TASK DIRECTIONS. Restate the listing in full, keeping every word as it is.

________________________

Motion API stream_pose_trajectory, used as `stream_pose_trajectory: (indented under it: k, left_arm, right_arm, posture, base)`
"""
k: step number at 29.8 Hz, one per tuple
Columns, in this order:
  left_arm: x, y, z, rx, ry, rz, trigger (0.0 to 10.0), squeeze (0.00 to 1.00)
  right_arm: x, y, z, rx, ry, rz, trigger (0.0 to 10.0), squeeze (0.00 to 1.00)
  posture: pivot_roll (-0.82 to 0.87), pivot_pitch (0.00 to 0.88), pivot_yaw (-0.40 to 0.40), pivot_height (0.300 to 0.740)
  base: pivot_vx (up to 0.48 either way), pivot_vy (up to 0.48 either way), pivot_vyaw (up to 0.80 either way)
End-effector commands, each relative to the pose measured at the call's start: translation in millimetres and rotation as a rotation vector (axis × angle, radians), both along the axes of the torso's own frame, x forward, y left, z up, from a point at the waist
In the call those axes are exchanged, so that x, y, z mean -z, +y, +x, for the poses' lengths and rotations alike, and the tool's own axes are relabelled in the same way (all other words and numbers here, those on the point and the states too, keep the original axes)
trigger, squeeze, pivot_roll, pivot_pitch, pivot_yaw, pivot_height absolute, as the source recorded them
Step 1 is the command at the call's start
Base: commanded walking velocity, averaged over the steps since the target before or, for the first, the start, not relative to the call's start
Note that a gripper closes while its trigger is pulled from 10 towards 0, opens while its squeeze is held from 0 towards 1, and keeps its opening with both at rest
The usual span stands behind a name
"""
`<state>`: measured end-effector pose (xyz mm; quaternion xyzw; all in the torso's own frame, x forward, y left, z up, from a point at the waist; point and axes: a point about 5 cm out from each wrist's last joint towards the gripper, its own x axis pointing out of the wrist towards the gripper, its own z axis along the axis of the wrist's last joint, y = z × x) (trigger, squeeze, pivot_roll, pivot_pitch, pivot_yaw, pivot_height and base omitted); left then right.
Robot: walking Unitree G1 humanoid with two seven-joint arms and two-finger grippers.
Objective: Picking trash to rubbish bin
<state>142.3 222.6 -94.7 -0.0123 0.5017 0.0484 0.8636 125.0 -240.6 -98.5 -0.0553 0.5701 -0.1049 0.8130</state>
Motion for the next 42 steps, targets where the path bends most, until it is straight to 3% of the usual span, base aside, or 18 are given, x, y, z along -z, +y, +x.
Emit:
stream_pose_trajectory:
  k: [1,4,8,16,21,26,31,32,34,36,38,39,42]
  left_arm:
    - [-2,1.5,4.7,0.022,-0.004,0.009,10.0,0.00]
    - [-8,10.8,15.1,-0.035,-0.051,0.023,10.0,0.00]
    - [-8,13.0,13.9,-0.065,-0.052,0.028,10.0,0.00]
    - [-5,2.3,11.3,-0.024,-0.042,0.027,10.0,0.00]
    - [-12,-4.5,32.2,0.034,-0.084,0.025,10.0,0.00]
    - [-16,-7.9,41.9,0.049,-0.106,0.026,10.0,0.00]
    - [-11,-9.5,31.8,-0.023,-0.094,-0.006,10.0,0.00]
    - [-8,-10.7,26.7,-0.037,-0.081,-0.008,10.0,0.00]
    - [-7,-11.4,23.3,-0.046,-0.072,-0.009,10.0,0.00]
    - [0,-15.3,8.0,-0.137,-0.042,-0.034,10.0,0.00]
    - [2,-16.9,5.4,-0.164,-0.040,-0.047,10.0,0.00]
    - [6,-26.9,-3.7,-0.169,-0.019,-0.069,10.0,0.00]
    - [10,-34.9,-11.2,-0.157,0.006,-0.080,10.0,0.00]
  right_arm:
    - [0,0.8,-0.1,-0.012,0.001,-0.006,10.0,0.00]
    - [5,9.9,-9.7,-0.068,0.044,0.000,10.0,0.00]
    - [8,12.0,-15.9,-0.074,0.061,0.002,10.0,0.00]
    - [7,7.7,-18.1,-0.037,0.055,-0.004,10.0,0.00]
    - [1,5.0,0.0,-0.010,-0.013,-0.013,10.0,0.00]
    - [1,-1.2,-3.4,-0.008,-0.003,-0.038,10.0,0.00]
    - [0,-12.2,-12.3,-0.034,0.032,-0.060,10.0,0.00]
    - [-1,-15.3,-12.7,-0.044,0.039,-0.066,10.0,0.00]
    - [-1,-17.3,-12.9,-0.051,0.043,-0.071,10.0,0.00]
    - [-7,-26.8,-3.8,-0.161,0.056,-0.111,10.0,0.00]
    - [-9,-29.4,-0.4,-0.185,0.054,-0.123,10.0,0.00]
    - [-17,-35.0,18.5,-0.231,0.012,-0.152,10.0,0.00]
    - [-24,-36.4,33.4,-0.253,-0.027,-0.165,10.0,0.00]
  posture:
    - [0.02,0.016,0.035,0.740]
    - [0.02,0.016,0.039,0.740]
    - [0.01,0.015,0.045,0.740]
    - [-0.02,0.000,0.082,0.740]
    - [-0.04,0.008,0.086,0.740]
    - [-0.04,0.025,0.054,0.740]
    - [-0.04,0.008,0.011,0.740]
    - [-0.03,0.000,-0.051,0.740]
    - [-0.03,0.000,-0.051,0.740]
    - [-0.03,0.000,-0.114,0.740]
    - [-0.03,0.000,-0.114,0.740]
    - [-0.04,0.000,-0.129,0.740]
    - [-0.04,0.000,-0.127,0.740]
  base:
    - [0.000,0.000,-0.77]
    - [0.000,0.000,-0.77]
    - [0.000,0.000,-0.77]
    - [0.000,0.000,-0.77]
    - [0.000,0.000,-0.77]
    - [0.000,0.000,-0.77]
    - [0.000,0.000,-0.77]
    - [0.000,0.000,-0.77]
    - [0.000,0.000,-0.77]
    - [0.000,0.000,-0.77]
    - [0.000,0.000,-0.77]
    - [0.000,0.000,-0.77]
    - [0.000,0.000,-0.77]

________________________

WRITTEN RESPONSE.
Motion API stream_pose_trajectory, used as `stream_pose_trajectory: (indented under it: k, left_arm, right_arm, posture, base)`
"""
k: step number at 29.8 Hz, one per tuple
Columns, in this order:
  left_arm: x, y, z, rx, ry, rz, trigger (0.0 to 10.0), squeeze (0.00 to 1.00)
  right_arm: x, y, z, rx, ry, rz, trigger (0.0 to 10.0), squeeze (0.00 to 1.00)
  posture: pivot_roll (-0.82 to 0.87), pivot_pitch (0.00 to 0.88), pivot_yaw (-0.40 to 0.40), pivot_height (0.300 to 0.740)
  base: pivot_vx (up to 0.48 either way), pivot_vy (up to 0.48 either way), pivot_vyaw (up to 0.80 either way)
End-effector commands, each relative to the pose measured at the call's start: translation in millimetres and rotation as a rotation vector (axis × angle, radians), both along the axes of the torso's own frame, x forward, y left, z up, from a point at the waist
In the call those axes are exchanged, so that x, y, z mean -z, +y, +x, for the poses' lengths and rotations alike, and the tool's own axes are relabelled in the same way (all other words and numbers here, those on the point and the states too, keep the original axes)
trigger, squeeze, pivot_roll, pivot_pitch, pivot_yaw, pivot_height absolute, as the source recorded them
Step 1 is the command at the call's start
Base: commanded walking velocity, averaged over the steps since the target before or, for the first, the start, not relative to the call's start
Note that a gripper closes while its trigger is pulled from 10 towards 0, opens while its squeeze is held from 0 towards 1, and keeps its opening with both at rest
The usual span stands behind a name
"""
`<state>`: measured end-effector pose (xyz mm; quaternion xyzw; all in the torso's own frame, x forward, y left, z up, from a point at the waist; point and axes: a point about 5 cm out from each wrist's last joint towards the gripper, its own x axis pointing out of the wrist towards the gripper, its own z axis along the axis of the wrist's last joint, y = z × x) (trigger, squeeze, pivot_roll, pivot_pitch, pivot_yaw, pivot_height and base omitted); left then right.
Robot: walking Unitree G1 humanoid with two seven-joint arms and two-finger grippers.
Objective: Picking trash to rubbish bin
<state>142.3 222.6 -94.7 -0.0123 0.5017 0.0484 0.8636 125.0 -240.6 -98.5 -0.0553 0.5701 -0.1049 0.8130</state>
Motion for the next 42 steps, targets where the path bends most, until it is straight to 3% of the usual span, base aside, or 18 are given, x, y, z along -z, +y, +x.
Emit:
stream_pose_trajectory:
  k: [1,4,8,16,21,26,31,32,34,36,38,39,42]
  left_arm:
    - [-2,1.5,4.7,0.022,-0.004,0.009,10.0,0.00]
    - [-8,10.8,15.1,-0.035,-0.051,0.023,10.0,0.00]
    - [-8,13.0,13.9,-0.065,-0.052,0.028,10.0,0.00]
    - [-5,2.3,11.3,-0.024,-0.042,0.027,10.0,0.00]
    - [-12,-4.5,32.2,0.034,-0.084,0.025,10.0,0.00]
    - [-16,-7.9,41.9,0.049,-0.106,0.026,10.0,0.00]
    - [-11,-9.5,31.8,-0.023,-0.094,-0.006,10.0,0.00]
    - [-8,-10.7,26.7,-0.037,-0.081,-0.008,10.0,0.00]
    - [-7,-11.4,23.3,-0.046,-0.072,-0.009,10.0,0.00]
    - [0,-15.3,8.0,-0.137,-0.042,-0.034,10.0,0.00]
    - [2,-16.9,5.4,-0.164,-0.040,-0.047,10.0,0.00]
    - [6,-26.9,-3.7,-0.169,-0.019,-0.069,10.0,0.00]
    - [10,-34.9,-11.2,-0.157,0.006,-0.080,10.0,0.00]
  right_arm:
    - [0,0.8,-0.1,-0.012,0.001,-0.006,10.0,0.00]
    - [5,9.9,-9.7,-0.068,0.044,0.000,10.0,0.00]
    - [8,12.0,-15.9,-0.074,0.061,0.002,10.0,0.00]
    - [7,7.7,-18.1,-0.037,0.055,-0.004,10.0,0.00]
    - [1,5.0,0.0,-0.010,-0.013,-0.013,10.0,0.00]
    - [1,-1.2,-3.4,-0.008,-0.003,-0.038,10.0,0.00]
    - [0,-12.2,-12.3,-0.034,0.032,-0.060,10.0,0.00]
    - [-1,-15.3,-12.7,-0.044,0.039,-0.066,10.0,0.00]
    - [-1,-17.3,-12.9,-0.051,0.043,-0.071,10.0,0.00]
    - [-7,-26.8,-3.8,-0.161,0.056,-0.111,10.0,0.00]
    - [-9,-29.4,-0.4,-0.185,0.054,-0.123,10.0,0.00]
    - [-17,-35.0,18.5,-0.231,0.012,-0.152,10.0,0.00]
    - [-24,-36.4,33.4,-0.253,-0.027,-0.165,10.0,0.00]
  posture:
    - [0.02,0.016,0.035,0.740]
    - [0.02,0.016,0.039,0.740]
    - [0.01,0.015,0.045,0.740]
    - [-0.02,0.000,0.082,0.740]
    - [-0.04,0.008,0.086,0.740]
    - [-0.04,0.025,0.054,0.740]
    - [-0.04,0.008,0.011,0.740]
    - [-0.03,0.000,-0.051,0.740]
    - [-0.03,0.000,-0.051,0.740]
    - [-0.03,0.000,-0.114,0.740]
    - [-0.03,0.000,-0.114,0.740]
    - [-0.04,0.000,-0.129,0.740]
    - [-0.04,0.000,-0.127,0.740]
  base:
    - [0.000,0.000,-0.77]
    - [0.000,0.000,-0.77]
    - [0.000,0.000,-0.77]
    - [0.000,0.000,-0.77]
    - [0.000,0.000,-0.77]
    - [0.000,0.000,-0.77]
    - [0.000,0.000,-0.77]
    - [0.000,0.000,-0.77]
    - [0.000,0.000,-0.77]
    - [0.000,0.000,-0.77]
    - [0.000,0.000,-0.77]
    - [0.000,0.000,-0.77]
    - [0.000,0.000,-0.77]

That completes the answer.